The trading system provides tremendous flexibility to the users in terms of kinds of orders
that can be placed on the system. Several time-related (Good- Till-Cancelled, Good-Till-Day,
Immediate-or-Cancel), price related (buy/sell limit and stop-loss orders) or volume related
(All-or-None, Minimum Fill, etc.) conditions van be easily built into an order. Orders are
sorted and match automatically by the computer keeping the system transparent, objective and
fair. The trading system also provides complete market information on-line, which is updated
on real time basis.
The trading platform of the CM segment of NSE is accessed not only from the computer
terminals from the premises of brokers spread over 420 cities, but also from the personal
computers in the homes of investors through the internet and from the hand-held devices
throughWAP. The trading platform of BSE is also accessible from 400 cities.

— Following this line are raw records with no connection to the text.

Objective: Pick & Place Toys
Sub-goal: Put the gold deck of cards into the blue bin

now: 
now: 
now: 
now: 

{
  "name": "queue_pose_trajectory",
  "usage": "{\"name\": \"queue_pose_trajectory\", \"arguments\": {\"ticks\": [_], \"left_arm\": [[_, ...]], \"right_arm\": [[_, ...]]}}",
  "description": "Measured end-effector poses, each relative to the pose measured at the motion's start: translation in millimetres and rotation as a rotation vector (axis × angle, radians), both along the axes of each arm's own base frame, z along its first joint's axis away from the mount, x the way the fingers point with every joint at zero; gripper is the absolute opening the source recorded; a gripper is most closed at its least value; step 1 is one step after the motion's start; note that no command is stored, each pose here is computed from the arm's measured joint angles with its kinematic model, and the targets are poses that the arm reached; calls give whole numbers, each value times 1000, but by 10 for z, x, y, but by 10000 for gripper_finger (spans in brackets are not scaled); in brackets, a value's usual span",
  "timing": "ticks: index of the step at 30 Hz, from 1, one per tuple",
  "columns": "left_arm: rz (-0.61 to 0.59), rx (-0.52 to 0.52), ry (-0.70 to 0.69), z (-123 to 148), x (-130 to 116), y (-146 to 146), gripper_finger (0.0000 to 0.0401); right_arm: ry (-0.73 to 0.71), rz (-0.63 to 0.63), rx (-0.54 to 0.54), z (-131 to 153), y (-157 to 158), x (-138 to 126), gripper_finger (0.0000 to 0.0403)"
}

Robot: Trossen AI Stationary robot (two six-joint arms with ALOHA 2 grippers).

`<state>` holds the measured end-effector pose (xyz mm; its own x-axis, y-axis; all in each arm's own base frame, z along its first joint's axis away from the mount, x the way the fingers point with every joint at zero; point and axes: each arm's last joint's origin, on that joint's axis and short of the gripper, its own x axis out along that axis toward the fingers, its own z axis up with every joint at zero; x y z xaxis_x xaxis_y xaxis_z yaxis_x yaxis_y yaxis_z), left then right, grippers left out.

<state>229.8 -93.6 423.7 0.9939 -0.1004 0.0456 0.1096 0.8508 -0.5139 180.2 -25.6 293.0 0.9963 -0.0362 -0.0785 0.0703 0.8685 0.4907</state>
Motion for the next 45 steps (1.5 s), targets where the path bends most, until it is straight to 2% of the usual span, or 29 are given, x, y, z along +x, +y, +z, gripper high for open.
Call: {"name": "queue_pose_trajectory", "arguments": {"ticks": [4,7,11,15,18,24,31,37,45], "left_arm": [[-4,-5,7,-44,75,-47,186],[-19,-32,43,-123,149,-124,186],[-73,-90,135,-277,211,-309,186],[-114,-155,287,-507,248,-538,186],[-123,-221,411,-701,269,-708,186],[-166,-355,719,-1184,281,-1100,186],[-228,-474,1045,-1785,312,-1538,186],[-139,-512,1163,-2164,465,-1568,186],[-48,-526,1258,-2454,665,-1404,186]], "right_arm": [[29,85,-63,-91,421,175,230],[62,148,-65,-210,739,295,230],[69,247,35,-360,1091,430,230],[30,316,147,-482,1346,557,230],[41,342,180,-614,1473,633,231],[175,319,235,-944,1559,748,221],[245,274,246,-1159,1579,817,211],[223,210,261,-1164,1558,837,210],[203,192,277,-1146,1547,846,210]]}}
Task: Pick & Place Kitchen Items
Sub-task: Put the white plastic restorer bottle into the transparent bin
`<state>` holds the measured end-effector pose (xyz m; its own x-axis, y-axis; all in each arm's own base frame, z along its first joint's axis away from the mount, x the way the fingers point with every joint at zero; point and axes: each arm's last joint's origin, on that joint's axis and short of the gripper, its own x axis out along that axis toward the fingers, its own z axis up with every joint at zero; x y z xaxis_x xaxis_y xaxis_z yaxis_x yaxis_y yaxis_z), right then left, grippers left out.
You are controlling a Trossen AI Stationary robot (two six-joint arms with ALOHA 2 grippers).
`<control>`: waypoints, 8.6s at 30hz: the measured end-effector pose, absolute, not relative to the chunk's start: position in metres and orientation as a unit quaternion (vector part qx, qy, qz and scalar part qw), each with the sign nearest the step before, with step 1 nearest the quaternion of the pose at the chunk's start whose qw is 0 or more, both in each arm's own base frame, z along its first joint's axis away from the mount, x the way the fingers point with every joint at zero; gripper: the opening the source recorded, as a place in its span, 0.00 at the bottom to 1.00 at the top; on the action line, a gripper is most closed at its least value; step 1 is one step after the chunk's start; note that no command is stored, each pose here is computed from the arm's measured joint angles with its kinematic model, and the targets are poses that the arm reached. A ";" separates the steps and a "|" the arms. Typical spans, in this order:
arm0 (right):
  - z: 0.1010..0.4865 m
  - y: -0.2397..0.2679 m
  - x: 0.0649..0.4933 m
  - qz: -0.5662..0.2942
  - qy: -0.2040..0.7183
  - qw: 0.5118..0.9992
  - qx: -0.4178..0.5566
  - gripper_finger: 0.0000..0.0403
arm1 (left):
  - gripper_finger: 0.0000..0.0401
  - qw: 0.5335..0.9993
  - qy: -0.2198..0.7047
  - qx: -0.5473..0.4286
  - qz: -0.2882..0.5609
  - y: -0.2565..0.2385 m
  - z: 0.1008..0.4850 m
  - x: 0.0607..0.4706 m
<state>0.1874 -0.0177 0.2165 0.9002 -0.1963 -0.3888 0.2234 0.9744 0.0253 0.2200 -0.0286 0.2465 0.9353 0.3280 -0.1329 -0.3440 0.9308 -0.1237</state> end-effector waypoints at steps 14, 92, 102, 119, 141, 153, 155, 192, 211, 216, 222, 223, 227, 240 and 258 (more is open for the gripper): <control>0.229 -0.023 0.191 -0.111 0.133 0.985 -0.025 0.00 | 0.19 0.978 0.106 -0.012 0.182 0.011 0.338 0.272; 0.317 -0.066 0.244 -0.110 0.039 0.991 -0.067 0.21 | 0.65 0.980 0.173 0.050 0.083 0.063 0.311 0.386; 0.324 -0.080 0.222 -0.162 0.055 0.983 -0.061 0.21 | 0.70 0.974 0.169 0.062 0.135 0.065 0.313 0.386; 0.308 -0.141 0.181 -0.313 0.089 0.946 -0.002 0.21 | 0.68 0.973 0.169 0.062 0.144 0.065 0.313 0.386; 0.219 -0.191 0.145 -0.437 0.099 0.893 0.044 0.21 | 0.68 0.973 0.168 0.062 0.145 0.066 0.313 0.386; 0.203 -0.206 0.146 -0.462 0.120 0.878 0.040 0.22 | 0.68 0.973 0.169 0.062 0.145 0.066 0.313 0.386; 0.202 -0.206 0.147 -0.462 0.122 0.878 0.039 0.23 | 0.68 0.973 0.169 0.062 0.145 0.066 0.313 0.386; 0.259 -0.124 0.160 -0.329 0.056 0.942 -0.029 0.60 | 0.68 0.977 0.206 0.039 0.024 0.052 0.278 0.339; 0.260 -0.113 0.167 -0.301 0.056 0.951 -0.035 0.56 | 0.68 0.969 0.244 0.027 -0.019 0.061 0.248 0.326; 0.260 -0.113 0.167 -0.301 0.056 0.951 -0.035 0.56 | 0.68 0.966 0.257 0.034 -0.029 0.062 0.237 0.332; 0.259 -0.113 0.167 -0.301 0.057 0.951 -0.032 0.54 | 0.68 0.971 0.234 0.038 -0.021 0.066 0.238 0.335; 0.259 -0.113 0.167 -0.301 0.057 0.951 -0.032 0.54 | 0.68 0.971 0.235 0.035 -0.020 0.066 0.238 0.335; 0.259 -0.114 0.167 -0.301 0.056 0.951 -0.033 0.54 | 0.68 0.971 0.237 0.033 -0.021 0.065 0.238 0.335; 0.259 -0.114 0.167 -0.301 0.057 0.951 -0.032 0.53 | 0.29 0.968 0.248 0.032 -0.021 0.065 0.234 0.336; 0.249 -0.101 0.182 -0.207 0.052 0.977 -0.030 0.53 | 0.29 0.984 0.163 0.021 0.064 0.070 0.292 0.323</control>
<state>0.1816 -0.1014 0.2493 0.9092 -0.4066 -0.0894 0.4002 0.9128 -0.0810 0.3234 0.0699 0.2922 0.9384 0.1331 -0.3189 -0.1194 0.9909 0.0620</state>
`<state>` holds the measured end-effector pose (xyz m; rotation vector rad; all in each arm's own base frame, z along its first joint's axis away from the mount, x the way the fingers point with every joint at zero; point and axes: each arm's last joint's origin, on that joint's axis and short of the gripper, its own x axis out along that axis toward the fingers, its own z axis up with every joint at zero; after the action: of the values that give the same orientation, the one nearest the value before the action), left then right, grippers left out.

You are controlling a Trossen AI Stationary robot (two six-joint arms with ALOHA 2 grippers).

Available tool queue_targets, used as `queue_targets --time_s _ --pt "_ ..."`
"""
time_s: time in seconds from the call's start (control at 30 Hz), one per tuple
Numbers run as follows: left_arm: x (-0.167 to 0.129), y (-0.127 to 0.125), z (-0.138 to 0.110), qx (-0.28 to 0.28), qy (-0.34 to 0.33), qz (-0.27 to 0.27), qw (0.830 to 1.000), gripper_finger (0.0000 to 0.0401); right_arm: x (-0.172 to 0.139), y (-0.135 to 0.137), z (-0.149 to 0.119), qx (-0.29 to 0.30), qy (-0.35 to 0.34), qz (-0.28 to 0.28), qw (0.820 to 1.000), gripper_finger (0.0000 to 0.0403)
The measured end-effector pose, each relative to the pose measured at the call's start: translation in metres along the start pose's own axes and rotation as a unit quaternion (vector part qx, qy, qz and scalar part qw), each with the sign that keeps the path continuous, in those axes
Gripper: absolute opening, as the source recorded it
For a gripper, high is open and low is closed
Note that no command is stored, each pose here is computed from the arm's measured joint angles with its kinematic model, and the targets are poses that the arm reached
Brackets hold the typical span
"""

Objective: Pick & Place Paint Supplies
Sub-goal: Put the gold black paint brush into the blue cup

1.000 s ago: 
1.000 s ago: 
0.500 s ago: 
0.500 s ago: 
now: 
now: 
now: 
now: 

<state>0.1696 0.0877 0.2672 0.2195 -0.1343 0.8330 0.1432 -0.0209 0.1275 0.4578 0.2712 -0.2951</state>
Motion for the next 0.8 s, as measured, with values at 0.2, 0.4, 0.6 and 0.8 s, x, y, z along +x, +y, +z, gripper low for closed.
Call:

Internet trading is available on NSE and BSE, as of now. SEBI has approved the use of
Internet as an order routing system, for communicating clients orders to the exchanges
through brokers. SEBI- registered brokers can introduce internet-based trading after obtaining
permission from the respective Stock Exchanges.
SEBI has stipulated the minimum conditions to be fulfilled by trading members to start
internet-based trading and services.
NSE was the first exchange in the country to provide web-based access toinvestors to trade
directly on the exchange. It launched Internet trading in February 2000.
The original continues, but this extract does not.